It was a simple assignment. Fill out an advanced directive or Maryland Medical Orders for Life-Sustaining Treatment (MOLST) form and the Five Wishes form, and reflect on the experience of confronting death from a medical perspective. Easy. And yet, after four years of writing classes and a degree in English language and literature, this assignment was the most difficult essay I have ever had to write.
I can count six times when I sat down at my desk with those forms. I would settle in with a warm cup of tea and a pen, clicking it in, out, in, out, and stare at the MOLST form. I’d begin to write “Horiates, Marina J” in that first box, and I couldn’t do it. I would read the form over and over, would flip to the next page and begin reading about the Five Wishes, and every time I would go to write my name, I would cry.
It felt pathetic, to just sit there and be completely unable to finish one simple assignment because I couldn’t stop crying over these forms. I even tried taking the forms to a Starbucks, in the hopes that sitting in a public place would prevent me from just losing it. That, of course, didn’t work at all. I pushed them off longer and longer, causing the text from the forms to float into my mind as I was going to sleep: What do you want your loved ones to know, the person I choose as my health care agent is, I wish to be kept clean and warm … I found myself calling my brothers, my parents, my grandmother and my close friends more frequently than I had all semester, repeatedly telling them how much I loved them and missed them, but I couldn’t bring myself to talk about this assignment with them.

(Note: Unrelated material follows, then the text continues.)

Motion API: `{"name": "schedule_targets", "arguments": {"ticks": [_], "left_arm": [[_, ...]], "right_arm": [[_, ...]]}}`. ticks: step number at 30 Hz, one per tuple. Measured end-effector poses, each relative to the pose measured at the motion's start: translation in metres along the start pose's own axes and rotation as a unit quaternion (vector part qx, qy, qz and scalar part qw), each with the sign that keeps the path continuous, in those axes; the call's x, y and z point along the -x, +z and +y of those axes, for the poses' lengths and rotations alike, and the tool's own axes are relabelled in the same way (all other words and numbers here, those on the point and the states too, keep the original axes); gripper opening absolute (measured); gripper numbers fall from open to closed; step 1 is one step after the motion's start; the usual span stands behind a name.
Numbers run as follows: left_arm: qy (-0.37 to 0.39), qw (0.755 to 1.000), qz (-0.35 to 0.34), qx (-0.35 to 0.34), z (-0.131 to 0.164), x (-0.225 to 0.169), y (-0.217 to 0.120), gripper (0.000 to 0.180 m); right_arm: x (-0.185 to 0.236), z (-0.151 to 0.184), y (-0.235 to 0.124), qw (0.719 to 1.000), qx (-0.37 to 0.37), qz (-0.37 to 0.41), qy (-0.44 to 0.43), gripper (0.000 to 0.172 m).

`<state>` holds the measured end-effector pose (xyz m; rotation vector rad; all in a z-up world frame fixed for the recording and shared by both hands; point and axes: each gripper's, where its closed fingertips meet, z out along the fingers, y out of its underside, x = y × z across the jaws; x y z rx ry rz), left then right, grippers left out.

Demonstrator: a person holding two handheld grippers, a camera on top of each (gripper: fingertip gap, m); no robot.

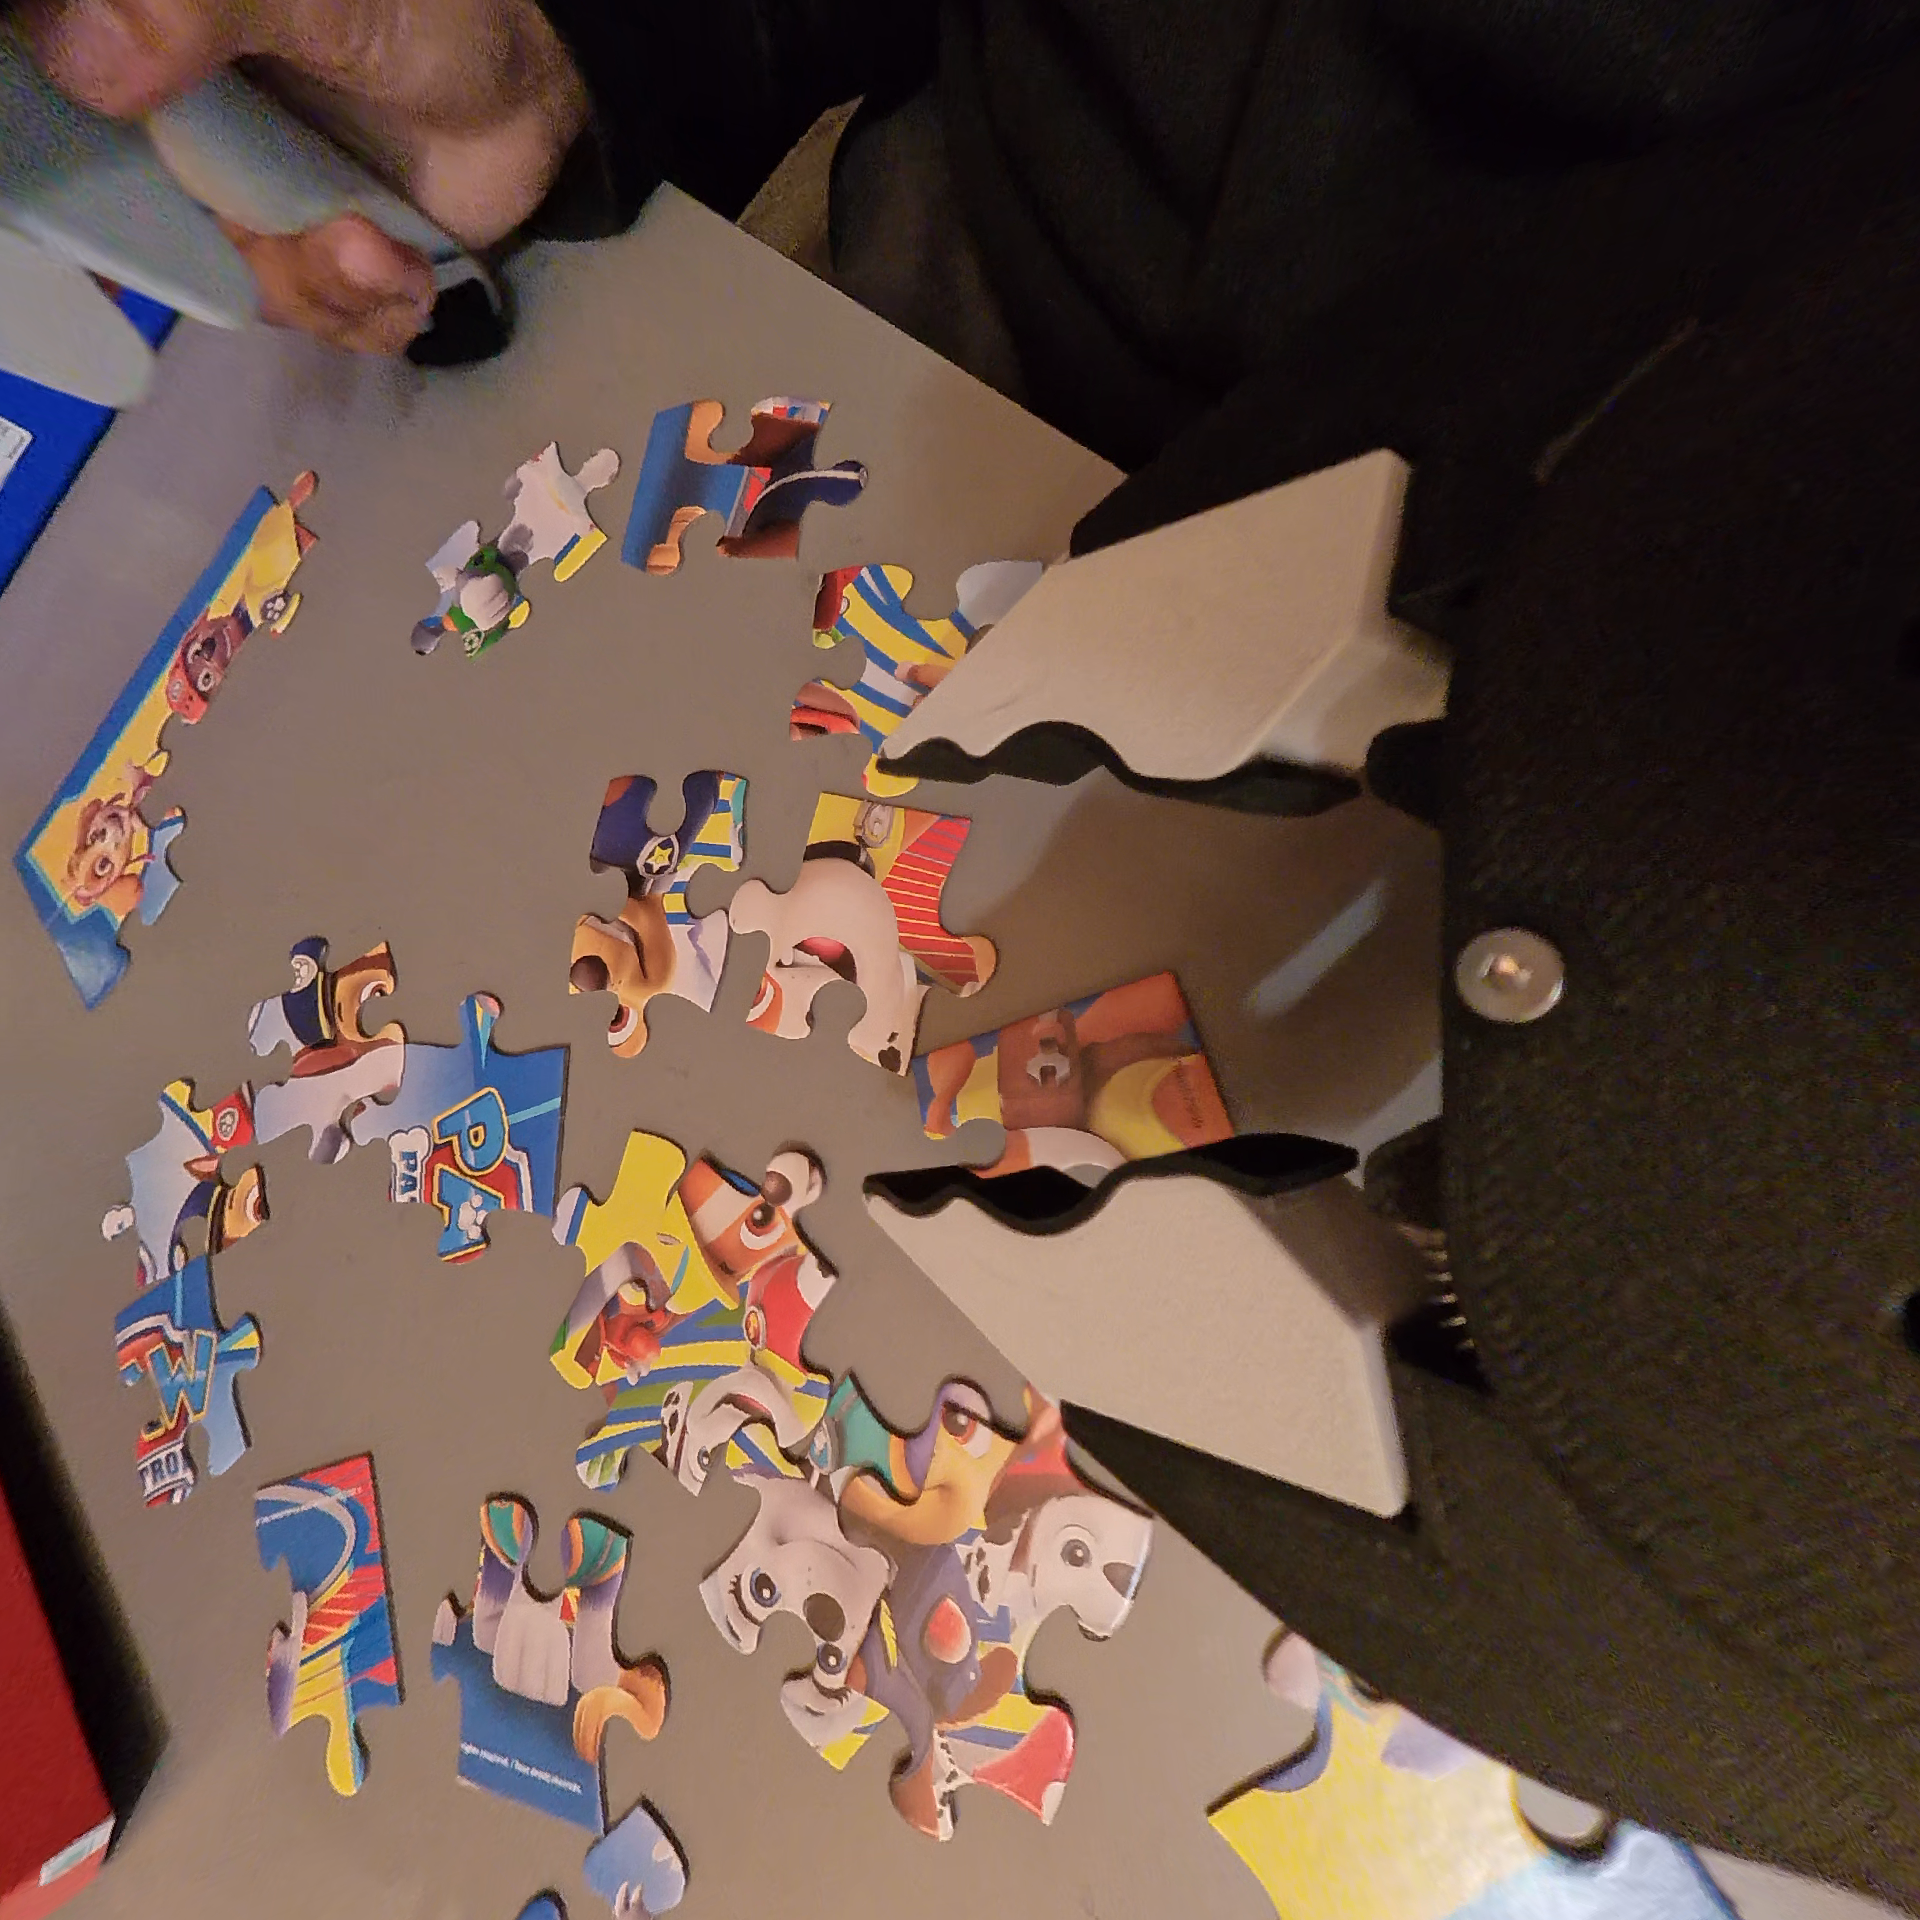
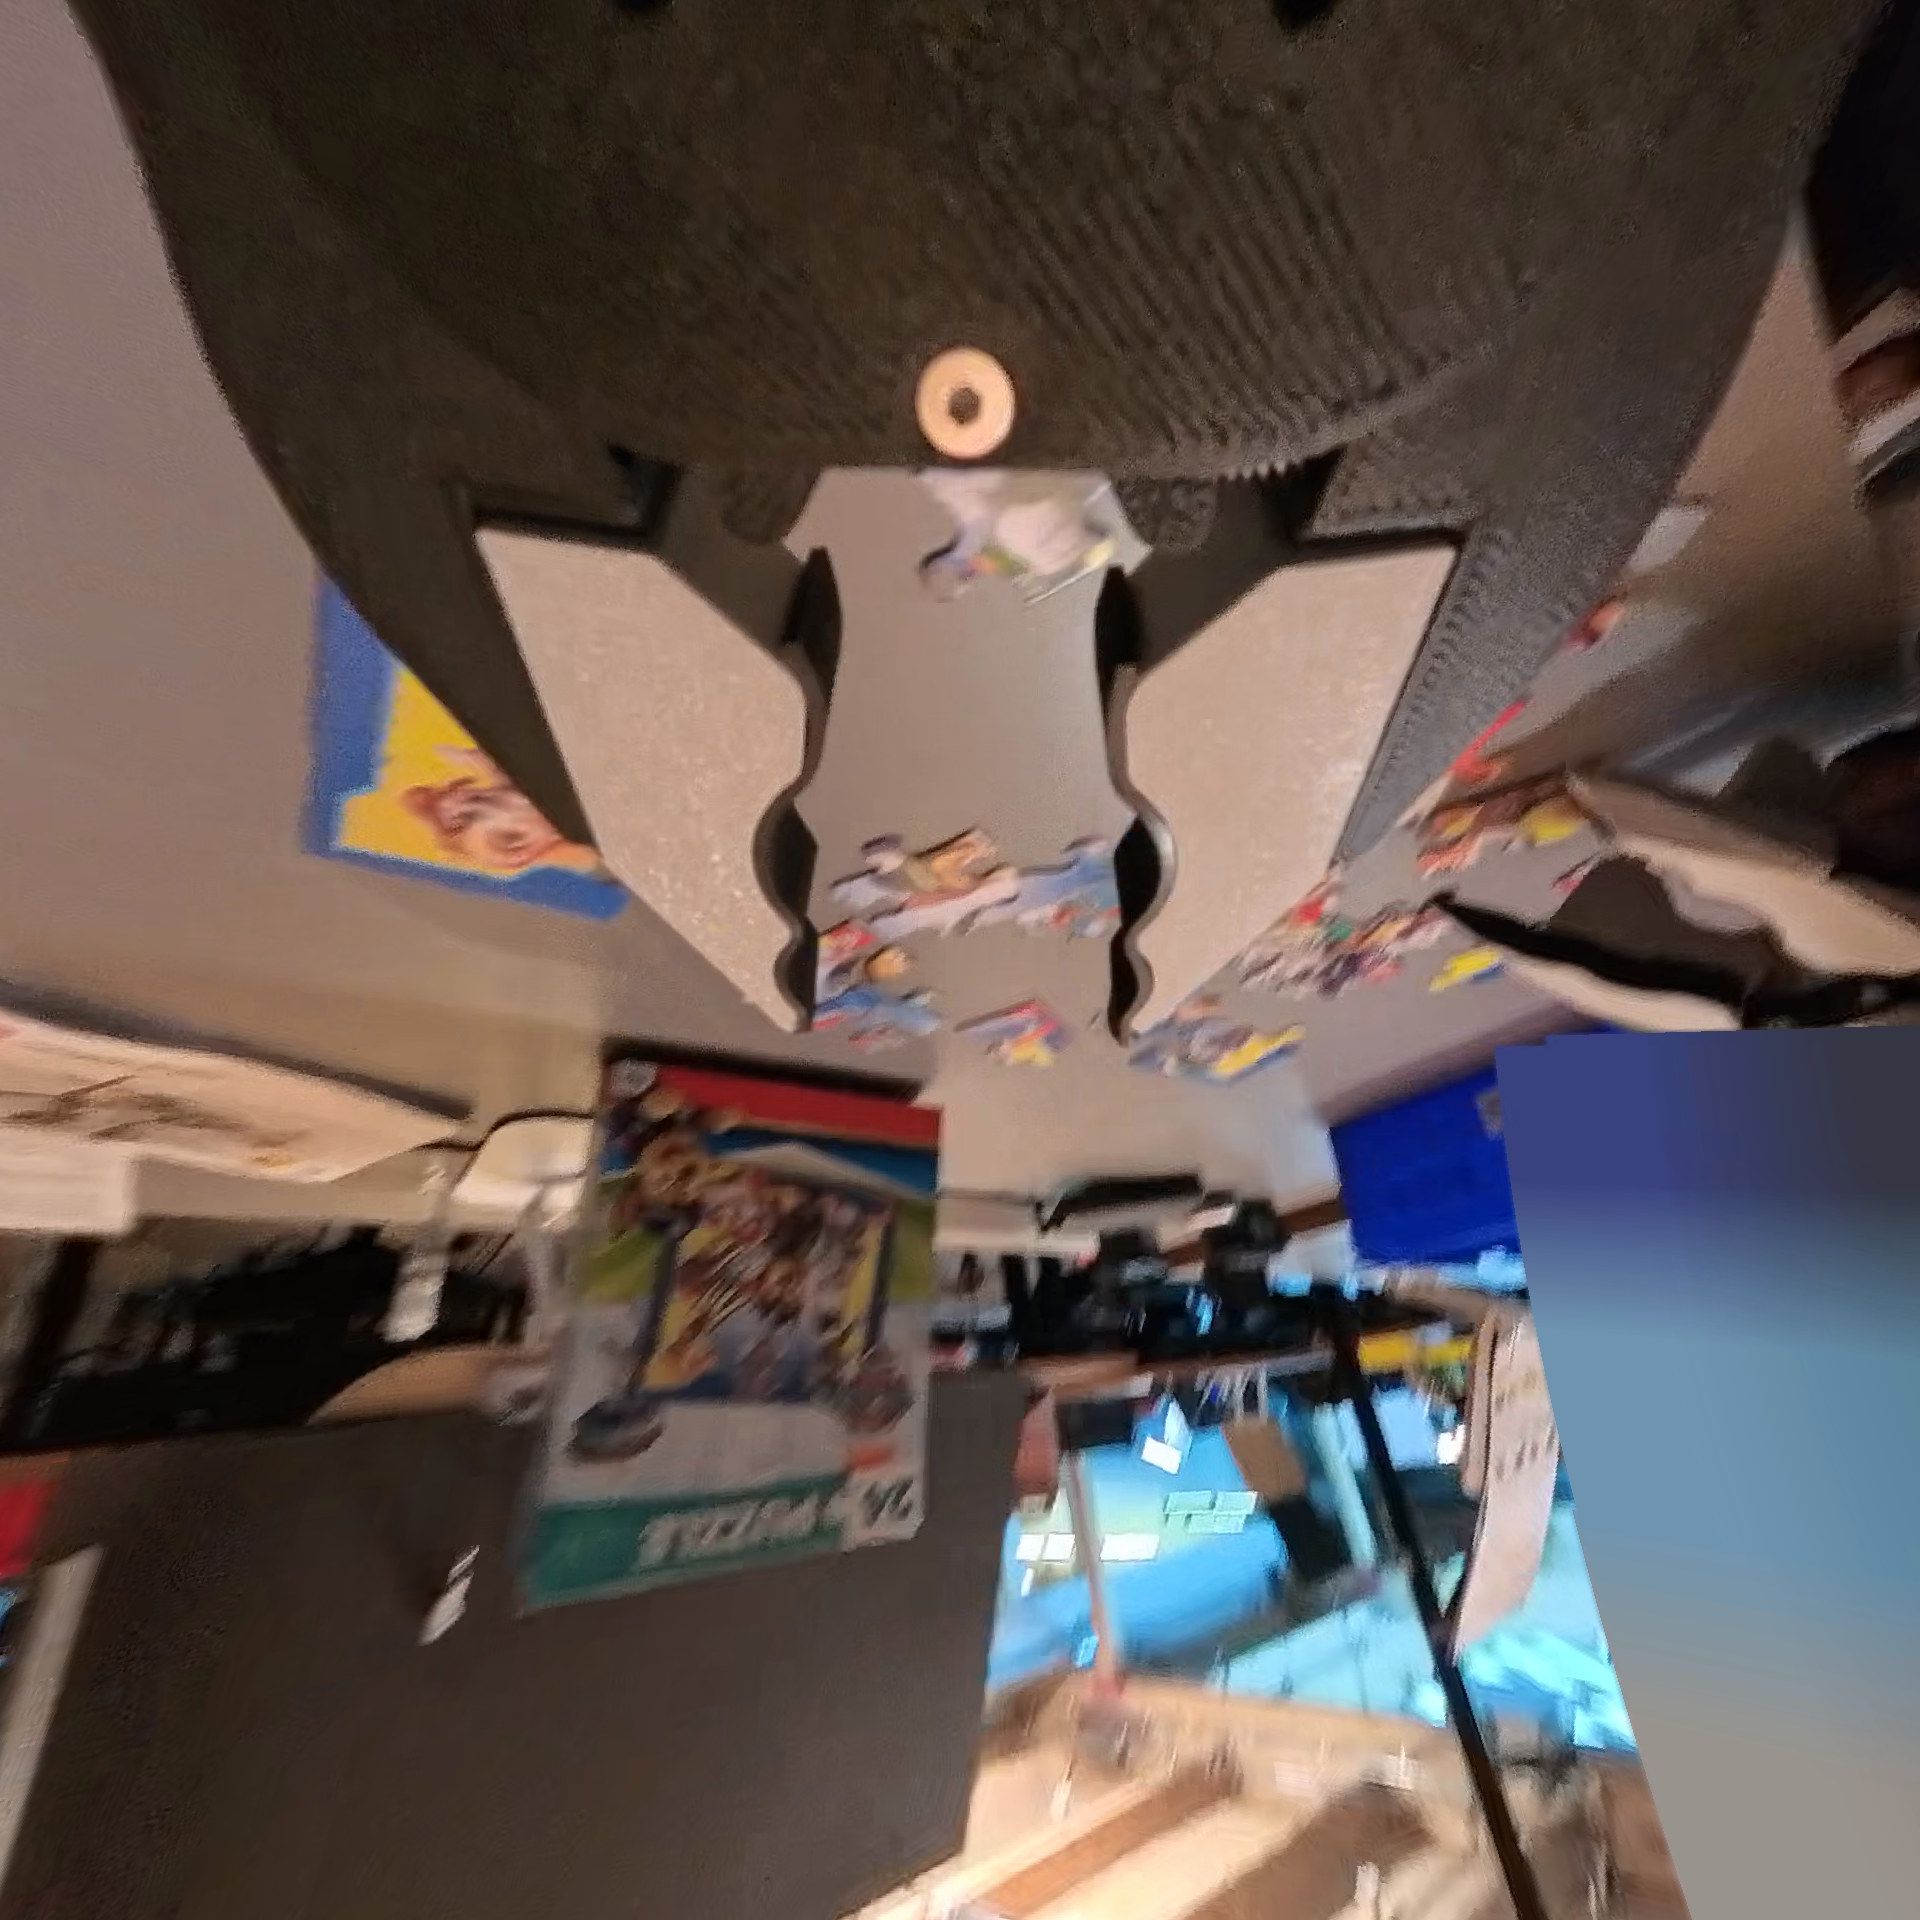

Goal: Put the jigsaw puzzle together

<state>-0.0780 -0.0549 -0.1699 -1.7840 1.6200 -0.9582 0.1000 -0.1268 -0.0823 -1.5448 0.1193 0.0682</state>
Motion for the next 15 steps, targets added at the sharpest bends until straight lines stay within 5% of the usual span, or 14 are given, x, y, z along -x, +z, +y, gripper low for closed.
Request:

On the MOLST form, death is a matter of one checkmark. One. “Attempt CPR” or “No CPR, allow death to occur naturally.” In some ways, these forms were the first time I really sat down and thought about death from a physician’s perspective — this cold, administrative question of “arrest.”
The day before the assignment was due, I completed my medical student CPR training on a rainy afternoon in the Sim Center. I felt in my hands the action of the “life-sustaining treatment” these forms refer to — 30 chest compressions, two rescue breaths, repeat. I felt that strange twinge in my gut when the instructors told us we could stop resuscitating our mannequins; it was time to move on to the next exercise. That helpless feeling when I had to sit back and let my red, sore hands fall to my side and stop pumping the “blood” through this patient’s plastic heart because some authority told me I needed to stop life-sustaining treatment now. “No CPR, allow death to occur naturally.”
For me, the most difficult part of these forms was imagining everyone else around me. The physicians who would decide whether or not they believe life-sustaining treatment would help — whose red, sore hands would eventually fall away from my chest when CPR was no longer going to save my life. My dad, what I wanted him to think about and try to decide for me as my health care agent, should that become necessary. What I wanted to him to know, imagining his face and his eyes, trying to read these forms that are suddenly all that remains of my voice. My family, imagining them having to find a flight from Dallas, arriving here, seeing me and realizing how deeply I didn’t want my parents to have to outlive me, to watch this when they’ve already been through so much. My brothers, my grandmother, my friends, what I wanted to be able to tell them.
And finally, the strangest, most difficult moment for me. On the morning of our last ethics class, I found myself sitting at my desk again with my pen hovering over the final question in the forms. In neat little black letters, the form asked whether I wanted to limit in any way the standard definition of life-sustaining treatment for myself. I found myself writing one sentence: “I do not wish to limit the above definition of life support treatment — keep me alive.” And I sat there for a moment, laughed a little and shook my head. My eyes filled with tears again, and I thought of my parents, my brothers, my friends. I thought of how impossible it would feel to let them go under any circumstances and how much harder it would be to do so if I could see in their own handwriting the phrase “keep me alive” when it was so clear that no one has the power to do that.
At 22 years old, I sat there and realized how difficult it was for me to grasp the thought of letting go, to recognize that I was really going to die at some point. And so I clicked my pen once more, in, out, in, out, and slowly scribbled through those final three words, tucked the forms away and, for the first time in my life, let go.